Attaining and maintaining clinical remission is a long-established primary treatment goal in rheumatoid arthritis (RA), but current criteria used to determine if this is being achieved are largely subjective, noted Dr. Hanna Gul, who presented the research at the for Rheumatology annual conference.

“Over the years there have been many attempts to define clinical remission criteria using disease activity indices,” said Dr. Gul, a clinical research fellow and specialist registrar at the Leeds Institute of Rheumatic and Musculoskeletal Medicine at the University of Leeds (England).

However, current criteria used in clinical practice and in clinical trials – most commonly the DAS28 – tend to be based on composite scores of disease, can vary in their interpretation, and do not include objective imaging or immunological assessments, she said.

While patients do seem to be increasingly achieving remission, this is not always associated with good outcomes as structural and functional progression still occurs, Dr. Gul said.

“This raises the question regarding the validity of clinical criteria,” she suggested. “Subsequently, the concept of ‘true remission’ has arisen, which is described as the absence of intra- and extra-articular inflammation, immunologic activity, and structural and functional progression.”

To look at the true remission state in more depth using disease activity criteria, imaging, and immunologic markers, Dr. Gul and her colleagues conducted a retrospective, cross-sectional study of 632 patients with early inflammatory arthritis who were considered to be in clinical remission.

Clinical remission was defined as a DAS28-CRP of less than 3.2. A total of 512 patients had a score of less than 2.6, considered as being in ‘strict’ remission, and the remaining 120 had a score of 2.6 to 3.2, having low disease activity (LDA).

The mean age of patients in the strict remission group was 58 years, and in the LDA group it was 57 years. Most of study subjects were female (70% vs. 67%), had anti-citrullinated antibodies (70% and 68%), and were rheumatoid factor positive (59% and 67%).

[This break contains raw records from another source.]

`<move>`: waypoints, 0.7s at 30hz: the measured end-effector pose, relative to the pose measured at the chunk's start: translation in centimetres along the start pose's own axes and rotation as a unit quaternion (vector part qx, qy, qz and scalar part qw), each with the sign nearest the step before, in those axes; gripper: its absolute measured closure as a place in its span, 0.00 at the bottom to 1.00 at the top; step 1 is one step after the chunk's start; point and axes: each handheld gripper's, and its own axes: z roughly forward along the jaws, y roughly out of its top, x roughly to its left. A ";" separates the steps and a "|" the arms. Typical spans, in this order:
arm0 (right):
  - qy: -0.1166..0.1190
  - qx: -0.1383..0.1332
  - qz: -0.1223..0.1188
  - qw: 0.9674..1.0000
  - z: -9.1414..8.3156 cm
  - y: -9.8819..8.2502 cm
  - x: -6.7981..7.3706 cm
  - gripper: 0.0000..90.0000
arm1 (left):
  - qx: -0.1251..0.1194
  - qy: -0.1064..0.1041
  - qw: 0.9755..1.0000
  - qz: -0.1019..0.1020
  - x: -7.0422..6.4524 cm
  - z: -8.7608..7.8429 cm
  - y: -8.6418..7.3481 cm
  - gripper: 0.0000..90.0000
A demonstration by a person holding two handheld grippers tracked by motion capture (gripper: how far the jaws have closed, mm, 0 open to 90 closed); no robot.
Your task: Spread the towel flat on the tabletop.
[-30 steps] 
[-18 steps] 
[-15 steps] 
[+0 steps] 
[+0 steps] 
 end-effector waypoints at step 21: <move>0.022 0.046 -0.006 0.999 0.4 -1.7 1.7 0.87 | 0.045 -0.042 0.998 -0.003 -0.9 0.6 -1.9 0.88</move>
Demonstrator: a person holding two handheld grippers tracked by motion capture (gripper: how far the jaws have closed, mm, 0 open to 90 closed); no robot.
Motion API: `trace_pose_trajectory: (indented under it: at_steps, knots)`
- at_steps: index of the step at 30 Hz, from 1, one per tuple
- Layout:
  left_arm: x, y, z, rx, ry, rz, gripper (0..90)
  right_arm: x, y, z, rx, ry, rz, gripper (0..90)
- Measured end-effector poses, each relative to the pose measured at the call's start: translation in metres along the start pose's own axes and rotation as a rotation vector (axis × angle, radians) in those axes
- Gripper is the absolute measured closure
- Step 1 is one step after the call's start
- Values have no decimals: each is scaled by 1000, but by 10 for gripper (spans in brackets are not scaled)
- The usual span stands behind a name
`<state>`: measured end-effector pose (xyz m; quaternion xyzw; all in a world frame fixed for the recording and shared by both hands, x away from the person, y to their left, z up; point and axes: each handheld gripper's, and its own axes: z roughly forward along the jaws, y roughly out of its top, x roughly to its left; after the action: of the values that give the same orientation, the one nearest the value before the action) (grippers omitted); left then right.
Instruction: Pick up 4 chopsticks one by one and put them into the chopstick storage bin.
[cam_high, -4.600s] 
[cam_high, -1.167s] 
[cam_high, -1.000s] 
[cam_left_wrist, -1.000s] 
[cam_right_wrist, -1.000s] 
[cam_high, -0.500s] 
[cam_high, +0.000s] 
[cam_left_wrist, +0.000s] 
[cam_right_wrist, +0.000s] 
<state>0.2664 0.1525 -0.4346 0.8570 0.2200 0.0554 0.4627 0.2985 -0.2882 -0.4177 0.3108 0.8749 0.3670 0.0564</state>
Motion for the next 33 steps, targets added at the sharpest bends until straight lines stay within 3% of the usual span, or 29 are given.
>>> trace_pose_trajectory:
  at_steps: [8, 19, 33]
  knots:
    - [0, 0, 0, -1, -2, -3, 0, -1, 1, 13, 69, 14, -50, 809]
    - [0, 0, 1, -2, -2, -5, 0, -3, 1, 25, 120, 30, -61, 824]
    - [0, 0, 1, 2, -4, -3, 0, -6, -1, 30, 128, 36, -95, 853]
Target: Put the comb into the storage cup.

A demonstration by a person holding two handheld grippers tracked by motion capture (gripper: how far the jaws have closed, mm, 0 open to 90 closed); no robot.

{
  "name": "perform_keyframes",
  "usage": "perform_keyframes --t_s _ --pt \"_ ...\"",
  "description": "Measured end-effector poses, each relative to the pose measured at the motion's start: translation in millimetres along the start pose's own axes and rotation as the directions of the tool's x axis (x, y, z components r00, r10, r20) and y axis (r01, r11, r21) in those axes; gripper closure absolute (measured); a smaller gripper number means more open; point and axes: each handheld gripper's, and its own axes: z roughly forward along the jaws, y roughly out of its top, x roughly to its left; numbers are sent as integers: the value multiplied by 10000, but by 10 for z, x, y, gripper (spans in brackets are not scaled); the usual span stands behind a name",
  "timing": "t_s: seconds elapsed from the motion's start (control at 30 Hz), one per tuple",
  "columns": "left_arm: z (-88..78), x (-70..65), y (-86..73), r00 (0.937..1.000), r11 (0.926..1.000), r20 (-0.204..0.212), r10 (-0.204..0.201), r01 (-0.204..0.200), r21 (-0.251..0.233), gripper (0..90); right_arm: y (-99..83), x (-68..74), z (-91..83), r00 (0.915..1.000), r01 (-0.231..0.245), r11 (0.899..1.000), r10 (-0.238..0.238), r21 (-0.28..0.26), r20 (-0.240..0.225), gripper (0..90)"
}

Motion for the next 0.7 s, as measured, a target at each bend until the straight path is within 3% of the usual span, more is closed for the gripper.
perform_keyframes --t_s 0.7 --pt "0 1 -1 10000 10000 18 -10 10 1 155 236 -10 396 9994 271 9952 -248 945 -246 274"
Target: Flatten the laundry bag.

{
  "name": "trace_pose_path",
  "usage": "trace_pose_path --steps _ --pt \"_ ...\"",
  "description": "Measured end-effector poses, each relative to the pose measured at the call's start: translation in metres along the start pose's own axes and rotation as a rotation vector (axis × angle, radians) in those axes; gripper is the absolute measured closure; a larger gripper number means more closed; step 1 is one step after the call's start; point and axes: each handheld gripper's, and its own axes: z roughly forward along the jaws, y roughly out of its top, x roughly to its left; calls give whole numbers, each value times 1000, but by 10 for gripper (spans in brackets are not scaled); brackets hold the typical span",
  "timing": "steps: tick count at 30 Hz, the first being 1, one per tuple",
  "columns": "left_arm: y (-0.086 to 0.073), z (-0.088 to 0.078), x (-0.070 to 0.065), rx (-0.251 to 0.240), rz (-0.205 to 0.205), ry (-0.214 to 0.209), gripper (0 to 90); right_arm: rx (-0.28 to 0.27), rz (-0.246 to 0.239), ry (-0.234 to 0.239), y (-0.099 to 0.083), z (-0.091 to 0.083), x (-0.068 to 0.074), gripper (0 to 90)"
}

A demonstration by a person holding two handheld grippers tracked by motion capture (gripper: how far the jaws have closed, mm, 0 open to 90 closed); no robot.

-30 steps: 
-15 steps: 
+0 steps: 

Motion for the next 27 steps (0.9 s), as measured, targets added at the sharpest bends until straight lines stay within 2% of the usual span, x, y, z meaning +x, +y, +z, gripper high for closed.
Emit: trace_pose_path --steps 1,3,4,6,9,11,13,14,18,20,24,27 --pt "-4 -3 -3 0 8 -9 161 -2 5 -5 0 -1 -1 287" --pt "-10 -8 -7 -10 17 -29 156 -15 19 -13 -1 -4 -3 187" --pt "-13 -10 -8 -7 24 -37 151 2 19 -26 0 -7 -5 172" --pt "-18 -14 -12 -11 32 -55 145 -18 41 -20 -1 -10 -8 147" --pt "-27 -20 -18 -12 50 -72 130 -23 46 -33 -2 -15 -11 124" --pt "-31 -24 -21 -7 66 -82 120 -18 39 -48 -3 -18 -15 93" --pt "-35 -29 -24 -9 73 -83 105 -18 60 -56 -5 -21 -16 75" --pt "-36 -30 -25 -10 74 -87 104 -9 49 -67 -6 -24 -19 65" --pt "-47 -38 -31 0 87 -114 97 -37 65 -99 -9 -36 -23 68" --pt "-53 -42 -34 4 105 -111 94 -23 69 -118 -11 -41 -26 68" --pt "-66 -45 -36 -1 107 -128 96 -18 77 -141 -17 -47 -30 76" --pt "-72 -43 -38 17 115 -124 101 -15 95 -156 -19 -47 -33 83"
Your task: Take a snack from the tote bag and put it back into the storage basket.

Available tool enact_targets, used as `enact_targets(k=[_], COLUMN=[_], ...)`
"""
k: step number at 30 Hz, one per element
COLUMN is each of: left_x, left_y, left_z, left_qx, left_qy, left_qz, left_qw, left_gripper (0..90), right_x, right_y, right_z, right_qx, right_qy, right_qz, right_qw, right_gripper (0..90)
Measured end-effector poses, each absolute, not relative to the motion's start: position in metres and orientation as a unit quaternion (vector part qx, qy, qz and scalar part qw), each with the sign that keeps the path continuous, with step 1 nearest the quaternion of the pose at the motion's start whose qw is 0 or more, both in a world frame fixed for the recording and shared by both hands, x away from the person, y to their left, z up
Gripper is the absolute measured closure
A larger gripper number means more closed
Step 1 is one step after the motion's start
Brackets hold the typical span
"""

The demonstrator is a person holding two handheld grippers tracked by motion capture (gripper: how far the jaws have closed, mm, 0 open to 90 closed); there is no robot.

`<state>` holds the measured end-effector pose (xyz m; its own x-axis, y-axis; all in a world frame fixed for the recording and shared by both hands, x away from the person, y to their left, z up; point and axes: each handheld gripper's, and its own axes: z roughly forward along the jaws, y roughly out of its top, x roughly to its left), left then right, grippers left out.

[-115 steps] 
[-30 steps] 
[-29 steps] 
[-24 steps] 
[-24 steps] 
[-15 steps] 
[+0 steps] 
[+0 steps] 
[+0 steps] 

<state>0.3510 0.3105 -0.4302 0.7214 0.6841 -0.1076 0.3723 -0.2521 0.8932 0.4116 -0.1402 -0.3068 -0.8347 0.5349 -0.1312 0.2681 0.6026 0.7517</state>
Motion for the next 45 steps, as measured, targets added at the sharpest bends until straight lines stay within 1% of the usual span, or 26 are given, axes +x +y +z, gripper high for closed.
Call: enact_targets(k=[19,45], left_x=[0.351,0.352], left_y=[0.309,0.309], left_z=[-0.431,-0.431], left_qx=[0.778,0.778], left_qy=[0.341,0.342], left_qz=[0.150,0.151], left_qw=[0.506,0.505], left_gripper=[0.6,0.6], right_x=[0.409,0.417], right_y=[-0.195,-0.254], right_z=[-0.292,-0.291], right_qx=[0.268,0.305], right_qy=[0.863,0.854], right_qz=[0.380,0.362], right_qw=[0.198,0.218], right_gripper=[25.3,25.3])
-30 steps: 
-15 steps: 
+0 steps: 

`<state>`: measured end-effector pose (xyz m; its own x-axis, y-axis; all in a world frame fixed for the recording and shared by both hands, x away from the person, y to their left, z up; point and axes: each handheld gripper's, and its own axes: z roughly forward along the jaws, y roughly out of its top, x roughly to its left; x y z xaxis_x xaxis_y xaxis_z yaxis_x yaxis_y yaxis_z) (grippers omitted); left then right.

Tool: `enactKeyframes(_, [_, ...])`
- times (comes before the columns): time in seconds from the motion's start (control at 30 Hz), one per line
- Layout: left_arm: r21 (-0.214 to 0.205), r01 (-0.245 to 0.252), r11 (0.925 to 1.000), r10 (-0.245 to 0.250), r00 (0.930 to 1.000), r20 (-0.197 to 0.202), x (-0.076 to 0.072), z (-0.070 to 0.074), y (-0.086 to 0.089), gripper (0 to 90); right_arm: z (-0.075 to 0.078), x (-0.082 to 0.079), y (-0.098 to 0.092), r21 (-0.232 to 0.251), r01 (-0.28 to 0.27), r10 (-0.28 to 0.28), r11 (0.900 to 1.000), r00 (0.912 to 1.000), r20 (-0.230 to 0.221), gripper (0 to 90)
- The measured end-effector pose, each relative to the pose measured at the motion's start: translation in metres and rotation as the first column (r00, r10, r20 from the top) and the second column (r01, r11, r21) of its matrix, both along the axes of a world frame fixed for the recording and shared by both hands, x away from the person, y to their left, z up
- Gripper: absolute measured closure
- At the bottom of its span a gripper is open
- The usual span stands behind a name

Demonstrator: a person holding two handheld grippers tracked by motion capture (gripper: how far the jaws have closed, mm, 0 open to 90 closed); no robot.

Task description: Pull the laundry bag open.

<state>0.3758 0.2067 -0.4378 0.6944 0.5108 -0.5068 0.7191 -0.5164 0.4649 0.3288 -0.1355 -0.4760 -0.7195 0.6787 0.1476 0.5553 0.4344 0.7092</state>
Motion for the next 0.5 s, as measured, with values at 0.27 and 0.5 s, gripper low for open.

The median duration of disease was 6.7 months longer in the patients achieving clinical remission, at 12.9 months versus 6.2 months in the LDA group, and patients in the strict remission group had been in remission for an average of 7.6 months (in the LDA group no patient was in strict remission by definition).

The majority (75% in both groups) had been or was being treated with conventional disease-modifying drugs (csDMARDs) either alone (40%-45%) or in combination (30%-34%). About 12.5% of patients in the remission group, and 7.5% of those in the LDA group were being treated with biologics, mostly in combination with a csDMARD.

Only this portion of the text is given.